Extracted entries –
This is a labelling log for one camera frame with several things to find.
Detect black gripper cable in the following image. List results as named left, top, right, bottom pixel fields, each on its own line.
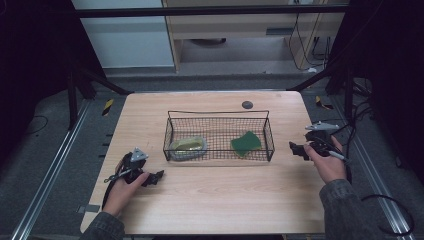
left=329, top=99, right=376, bottom=185
left=101, top=179, right=116, bottom=212

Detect black floor cable loop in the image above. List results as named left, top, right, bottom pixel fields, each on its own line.
left=361, top=194, right=415, bottom=236

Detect green sponge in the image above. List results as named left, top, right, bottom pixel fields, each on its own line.
left=230, top=130, right=263, bottom=158

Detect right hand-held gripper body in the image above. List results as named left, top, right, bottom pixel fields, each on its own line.
left=304, top=121, right=341, bottom=158

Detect silver cable plug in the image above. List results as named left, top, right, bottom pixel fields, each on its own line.
left=103, top=168, right=133, bottom=184
left=328, top=150, right=352, bottom=165

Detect black wire mesh basket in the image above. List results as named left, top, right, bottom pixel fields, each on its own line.
left=162, top=109, right=276, bottom=163

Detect black curtain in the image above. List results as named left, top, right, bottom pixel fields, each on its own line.
left=0, top=0, right=108, bottom=163
left=327, top=0, right=424, bottom=185

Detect aluminium floor rail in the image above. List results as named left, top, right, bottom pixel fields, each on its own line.
left=9, top=99, right=92, bottom=240
left=332, top=96, right=418, bottom=240

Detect white cabinet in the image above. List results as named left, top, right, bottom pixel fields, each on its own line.
left=71, top=0, right=176, bottom=70

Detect yellow black striped tape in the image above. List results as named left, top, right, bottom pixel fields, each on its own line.
left=101, top=98, right=115, bottom=117
left=315, top=95, right=335, bottom=111

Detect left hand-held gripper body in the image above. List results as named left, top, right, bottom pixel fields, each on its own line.
left=114, top=146, right=150, bottom=185

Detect clear plastic packet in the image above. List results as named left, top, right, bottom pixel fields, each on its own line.
left=168, top=135, right=208, bottom=162

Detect black horizontal frame bar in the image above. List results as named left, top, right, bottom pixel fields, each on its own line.
left=74, top=4, right=350, bottom=19

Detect black metal stand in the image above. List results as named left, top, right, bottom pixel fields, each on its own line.
left=287, top=62, right=356, bottom=122
left=65, top=62, right=135, bottom=132

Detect grey floor bracket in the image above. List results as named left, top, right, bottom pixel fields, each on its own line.
left=76, top=204, right=101, bottom=214

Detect person's left hand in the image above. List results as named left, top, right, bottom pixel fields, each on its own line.
left=102, top=171, right=151, bottom=218

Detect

Your assignment – The material above is to be repeated word for word, with no images kept.

Output –
This is a labelling log for one camera frame with several things to find.
Detect black gripper cable in the following image. List results as named left, top, right, bottom pixel fields, each on its own line.
left=329, top=99, right=376, bottom=185
left=101, top=179, right=116, bottom=212

Detect black floor cable loop in the image above. List results as named left, top, right, bottom pixel fields, each on its own line.
left=361, top=194, right=415, bottom=236

Detect green sponge in the image above. List results as named left, top, right, bottom pixel fields, each on its own line.
left=230, top=130, right=263, bottom=158

Detect right hand-held gripper body in the image above. List results as named left, top, right, bottom pixel fields, each on its own line.
left=304, top=121, right=341, bottom=158

Detect silver cable plug in the image above. List results as named left, top, right, bottom pixel fields, each on its own line.
left=103, top=168, right=133, bottom=184
left=328, top=150, right=352, bottom=165

Detect black wire mesh basket in the image above. List results as named left, top, right, bottom pixel fields, each on its own line.
left=162, top=109, right=276, bottom=163

Detect black curtain in the image above. List results as named left, top, right, bottom pixel fields, each on its own line.
left=0, top=0, right=108, bottom=163
left=327, top=0, right=424, bottom=185

Detect aluminium floor rail in the image above. List results as named left, top, right, bottom pixel fields, each on its own line.
left=9, top=99, right=92, bottom=240
left=332, top=96, right=418, bottom=240

Detect white cabinet in the image above. List results as named left, top, right, bottom pixel fields, each on its own line.
left=71, top=0, right=176, bottom=70

Detect yellow black striped tape in the image above. List results as named left, top, right, bottom pixel fields, each on its own line.
left=101, top=98, right=115, bottom=117
left=315, top=95, right=335, bottom=111

Detect left hand-held gripper body in the image above. List results as named left, top, right, bottom pixel fields, each on its own line.
left=114, top=146, right=150, bottom=185

Detect clear plastic packet in the image above. List results as named left, top, right, bottom pixel fields, each on its own line.
left=168, top=135, right=208, bottom=162

Detect black horizontal frame bar in the image above. List results as named left, top, right, bottom pixel fields, each on its own line.
left=74, top=4, right=350, bottom=19

Detect black metal stand in the image above. List results as named left, top, right, bottom pixel fields, each on its own line.
left=287, top=62, right=356, bottom=122
left=65, top=62, right=135, bottom=132

Detect grey floor bracket in the image above. List results as named left, top, right, bottom pixel fields, each on its own line.
left=76, top=204, right=101, bottom=214

Detect person's left hand in the image above. List results as named left, top, right, bottom pixel fields, each on its own line.
left=102, top=171, right=151, bottom=218

Detect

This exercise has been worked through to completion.